If you are a caterpillar, you don't want to be stalked by one of these flies. Even though the horned devil outmasses this little fly by a factor of 100 or more, the tiny tachinid spells doom. If you want to see the ultimate result of a tachinid's handiwork, GO HERE.

As David and Laura watched, the tachinid fly extended a long ovipositor (an appendage for laying eggs) and began sticking small, gluey eggs to the Hickory Horned Devil. Her spawn is visible in the above photo: six little white dots. Left to their own devices, those eggs would quickly hatch and the miniscule fly larvae would promptly burrow into the caterpillar's tissue. Once inside, they would commence eating it alive, cleverly avoiding the most vital of tissues, thus keeping their victim alive for as long as possible. Eventually, like a scene from a sci-fi horror flick, the now much larger fly grubs would burst from the body, leaving behind little more than a hollowed out husk.

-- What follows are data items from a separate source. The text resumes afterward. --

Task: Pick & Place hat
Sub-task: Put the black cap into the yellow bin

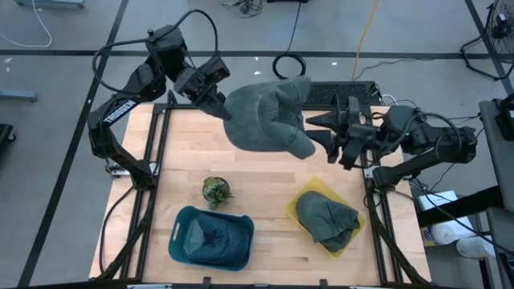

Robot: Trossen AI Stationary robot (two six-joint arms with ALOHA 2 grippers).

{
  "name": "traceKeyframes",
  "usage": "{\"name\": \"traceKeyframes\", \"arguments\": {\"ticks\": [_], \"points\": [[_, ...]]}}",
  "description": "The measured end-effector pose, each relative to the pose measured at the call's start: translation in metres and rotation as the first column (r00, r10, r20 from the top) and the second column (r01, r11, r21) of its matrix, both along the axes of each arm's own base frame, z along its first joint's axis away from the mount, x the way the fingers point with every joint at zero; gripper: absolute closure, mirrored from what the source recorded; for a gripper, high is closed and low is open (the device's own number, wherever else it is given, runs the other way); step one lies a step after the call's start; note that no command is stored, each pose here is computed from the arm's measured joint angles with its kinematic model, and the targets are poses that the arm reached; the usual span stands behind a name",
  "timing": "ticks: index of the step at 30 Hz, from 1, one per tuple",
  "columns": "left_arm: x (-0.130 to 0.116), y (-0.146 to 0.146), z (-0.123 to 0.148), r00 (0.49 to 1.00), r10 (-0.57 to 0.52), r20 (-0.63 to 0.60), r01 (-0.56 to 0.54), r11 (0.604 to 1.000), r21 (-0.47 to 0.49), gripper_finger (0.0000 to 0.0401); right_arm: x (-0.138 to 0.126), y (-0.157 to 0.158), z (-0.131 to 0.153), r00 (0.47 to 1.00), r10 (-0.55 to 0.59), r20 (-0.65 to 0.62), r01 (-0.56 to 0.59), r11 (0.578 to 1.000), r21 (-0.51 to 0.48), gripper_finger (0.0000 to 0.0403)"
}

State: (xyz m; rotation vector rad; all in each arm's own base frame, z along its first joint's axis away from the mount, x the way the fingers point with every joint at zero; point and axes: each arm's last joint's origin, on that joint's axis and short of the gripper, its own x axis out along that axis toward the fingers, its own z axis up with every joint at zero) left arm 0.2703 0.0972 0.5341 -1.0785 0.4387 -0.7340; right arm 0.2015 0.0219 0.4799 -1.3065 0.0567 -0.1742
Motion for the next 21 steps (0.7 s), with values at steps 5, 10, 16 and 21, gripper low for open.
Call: {"name": "traceKeyframes", "arguments": {"ticks": [5,10,16,21], "points": [[0.003,-0.005,0.000,1.000,0.008,-0.016,-0.008,1.000,-0.018,0.0389,0.011,0.002,-0.004,0.999,-0.013,-0.030,0.009,0.992,-0.129,0.0222],[0.005,-0.008,0.000,0.999,0.034,-0.019,-0.034,0.999,-0.024,0.0391,0.021,0.003,0.000,0.999,-0.017,0.033,0.023,0.984,-0.177,0.0223],[0.006,-0.011,0.000,0.999,0.048,-0.020,-0.048,0.998,-0.028,0.0391,0.030,0.004,0.003,0.997,-0.027,0.076,0.047,0.961,-0.273,0.0223],[0.007,-0.012,0.000,0.999,0.047,-0.018,-0.048,0.998,-0.027,0.0391,0.037,0.006,0.000,0.997,-0.029,0.076,0.049,0.958,-0.284,0.0244]]}}
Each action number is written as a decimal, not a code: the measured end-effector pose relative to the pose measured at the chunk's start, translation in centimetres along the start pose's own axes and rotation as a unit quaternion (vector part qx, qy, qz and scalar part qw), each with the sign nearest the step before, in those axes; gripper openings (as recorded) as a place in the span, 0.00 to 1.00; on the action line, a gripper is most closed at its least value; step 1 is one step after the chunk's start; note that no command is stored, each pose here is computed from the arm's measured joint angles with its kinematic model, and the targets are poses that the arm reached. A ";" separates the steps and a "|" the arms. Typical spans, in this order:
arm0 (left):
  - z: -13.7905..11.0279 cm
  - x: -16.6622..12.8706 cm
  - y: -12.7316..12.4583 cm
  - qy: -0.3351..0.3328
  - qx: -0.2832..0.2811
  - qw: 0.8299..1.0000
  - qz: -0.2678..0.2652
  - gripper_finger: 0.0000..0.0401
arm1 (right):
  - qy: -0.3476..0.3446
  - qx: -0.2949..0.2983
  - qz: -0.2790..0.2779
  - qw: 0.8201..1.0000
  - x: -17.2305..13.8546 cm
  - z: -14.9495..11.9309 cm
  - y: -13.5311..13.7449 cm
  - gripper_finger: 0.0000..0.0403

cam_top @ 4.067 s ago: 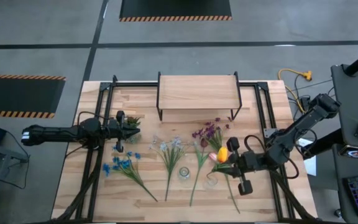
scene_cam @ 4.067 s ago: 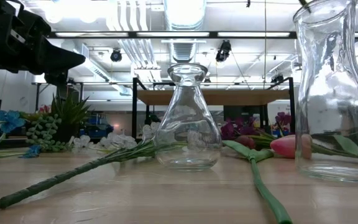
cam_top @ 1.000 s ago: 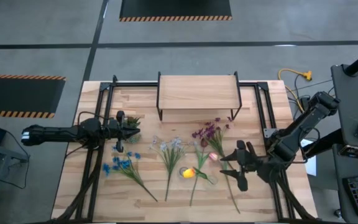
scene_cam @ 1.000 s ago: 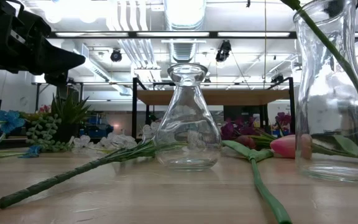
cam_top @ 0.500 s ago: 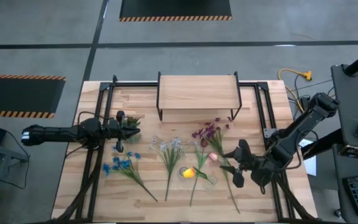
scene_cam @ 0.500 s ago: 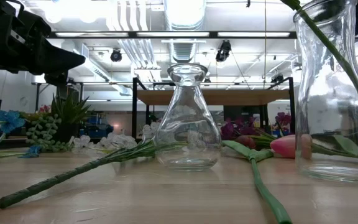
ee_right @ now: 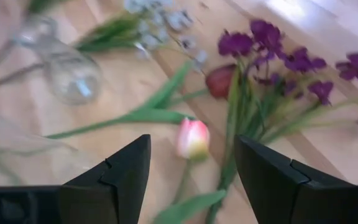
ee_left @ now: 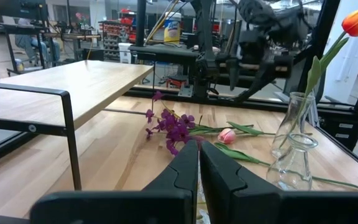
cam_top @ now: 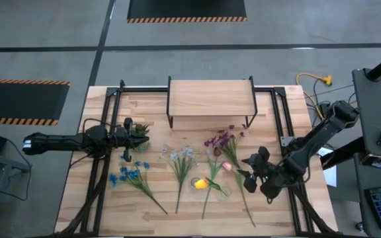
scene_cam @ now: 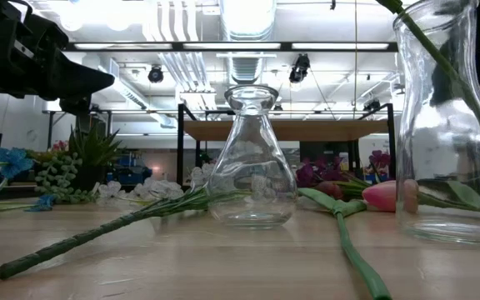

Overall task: Pick and place flowers into a vace then onto a shelf
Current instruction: Put the violet flower into the right transparent vase

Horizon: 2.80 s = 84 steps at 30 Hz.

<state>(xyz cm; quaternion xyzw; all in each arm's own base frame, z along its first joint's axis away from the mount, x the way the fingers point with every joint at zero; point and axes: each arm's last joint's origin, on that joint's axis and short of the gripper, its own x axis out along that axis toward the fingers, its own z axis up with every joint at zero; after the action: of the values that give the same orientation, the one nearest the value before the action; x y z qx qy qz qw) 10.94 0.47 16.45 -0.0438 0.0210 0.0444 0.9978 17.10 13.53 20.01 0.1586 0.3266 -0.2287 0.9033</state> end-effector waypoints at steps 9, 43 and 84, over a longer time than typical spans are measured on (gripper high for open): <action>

This is the world's luckiest Hickory Horned Devil. Dave and Laura knew what was going on, and fetched a pair of tweezers. With the precision of a skilled surgeon, they carefully plucked the eggs of death from the devil's body, and hopefully it'll survive to pupate and become one of our flashiest moths.

Hickory Horned Devils grow up to become one of these, a Royal Walnut Moth, Citheronia regalis. I took this shot a few years back at the amazing McMoth's in West Jefferson, Ohio. Royal Walnut Moths are just about as impressive as their caterpillar - massive hand-sized things with a furry body the size of a roll of nickels.

Thanks to David and Laura, not only for sharing their amazing photos with us, but also for their caterpillar rescue operation that will hopefully result in another much-needed Royal Walnut Moth.